Die Planung für das Stelenfeld des Holocaust-Mahnmals muss in Teilen überarbeitet und verändert werden, um den geplanten Effekt der Wellenbewegung auf dem 19 000 Quadratmeter großen Mahnmalgelände südlich des Brandenburger Tores zwischen Behrenstraße und Ministergärten zu erreichen.

Bei 90 der insgesamt 2751 Betonstelen stimmen die Höhen nicht. Dies habe der Architekt des Holocaust-Mahnmals, der US-Amerikaner Peter Eisenman, im Herbst vergangenen Jahres festgestellt, nachdem die ersten Stelen montiert worden waren, sagte der Planungschef für den Bau des Mahnmals, Günter Schlusche. Es handele sich aber nur um eine Planungsänderung, denn die betroffenen 90 Stelen seien noch nicht aufgestellt und produziert worden. Schlusche betonte, dass es sich nicht etwa um eine Fehlplanung handele, sondern eine "geringfügige Anpassung zur Optimierung der angestrebten Wellenbewegung". Die Stelen müssten zum Teil erhöht beziehungsweise reduziert werden. Es sei sehr schwer, den künstlerischen Effekt am Computer vorauszuberechnen. Insofern sei die Planungsänderung nicht außergewöhnlich. Die Änderung der Pläne schlägt aber dennoch mit immerhin 38 000 Euro zu Buche.

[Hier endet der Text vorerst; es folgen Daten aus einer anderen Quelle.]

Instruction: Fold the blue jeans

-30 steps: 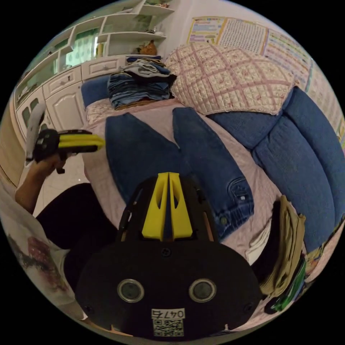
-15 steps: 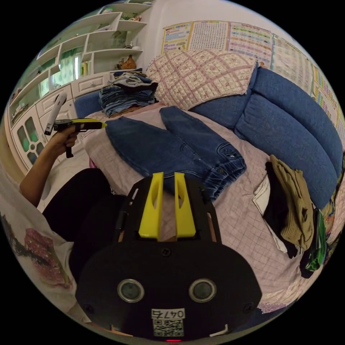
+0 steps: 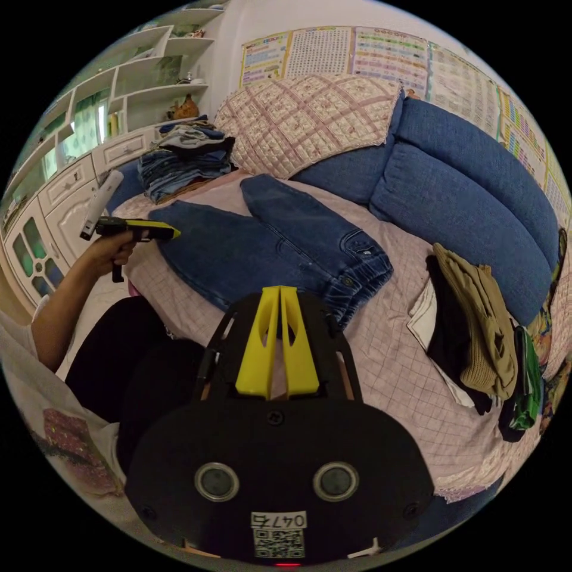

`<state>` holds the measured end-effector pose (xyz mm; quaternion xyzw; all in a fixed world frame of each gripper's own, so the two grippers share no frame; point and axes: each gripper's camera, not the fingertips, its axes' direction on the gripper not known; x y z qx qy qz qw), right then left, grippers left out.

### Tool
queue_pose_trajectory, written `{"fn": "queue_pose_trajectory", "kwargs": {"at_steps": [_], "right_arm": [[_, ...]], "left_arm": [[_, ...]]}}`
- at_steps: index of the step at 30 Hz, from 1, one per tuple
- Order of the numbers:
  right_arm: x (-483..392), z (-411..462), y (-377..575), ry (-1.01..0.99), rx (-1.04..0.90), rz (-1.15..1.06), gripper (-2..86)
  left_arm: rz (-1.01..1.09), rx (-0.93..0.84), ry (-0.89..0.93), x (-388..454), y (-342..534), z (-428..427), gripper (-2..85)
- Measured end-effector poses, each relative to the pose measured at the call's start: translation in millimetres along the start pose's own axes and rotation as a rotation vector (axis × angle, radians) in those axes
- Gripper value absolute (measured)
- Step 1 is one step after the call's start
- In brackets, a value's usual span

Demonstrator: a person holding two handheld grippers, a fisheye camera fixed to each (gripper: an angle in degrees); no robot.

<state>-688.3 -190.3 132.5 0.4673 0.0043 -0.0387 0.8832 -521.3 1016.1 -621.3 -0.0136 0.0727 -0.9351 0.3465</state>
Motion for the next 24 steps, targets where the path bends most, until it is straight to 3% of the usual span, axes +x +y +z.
{"fn": "queue_pose_trajectory", "kwargs": {"at_steps": [5, 24], "right_arm": [[1, 15, 49, -0.016, -0.077, 0.037, -1.1], [-15, 31, 182, -0.057, -0.048, 0.082, -1.3]], "left_arm": [[0.000, 0.012, -0.005, 8, -13, -17, 8.3], [0.022, 0.007, -0.055, 49, -32, -50, 8.2]]}}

Nach Angaben des Chefplaners könne der Kostenrahmen von 27,6 Millionen Euro für den Bau des Mahnmals für die ermordeten Juden Europas aber gehalten werden. Der Betrag für die Planungsänderung sei vergleichsweise gering und werde an anderer Stelle des Baus eingespart. Auch der Zeitplan werde gehalten.

Danach soll das Stelenfeld Ende dieses Jahres fertig gestellt werden und das Mahnmal mit dem Ort der Information am 8. Mai 2005 eröffnet werden. Derzeit stehen Schlusche zufolge bereits 400 Stelen. Witterungsbedingt sei die Montage momentan allerdings eingestellt.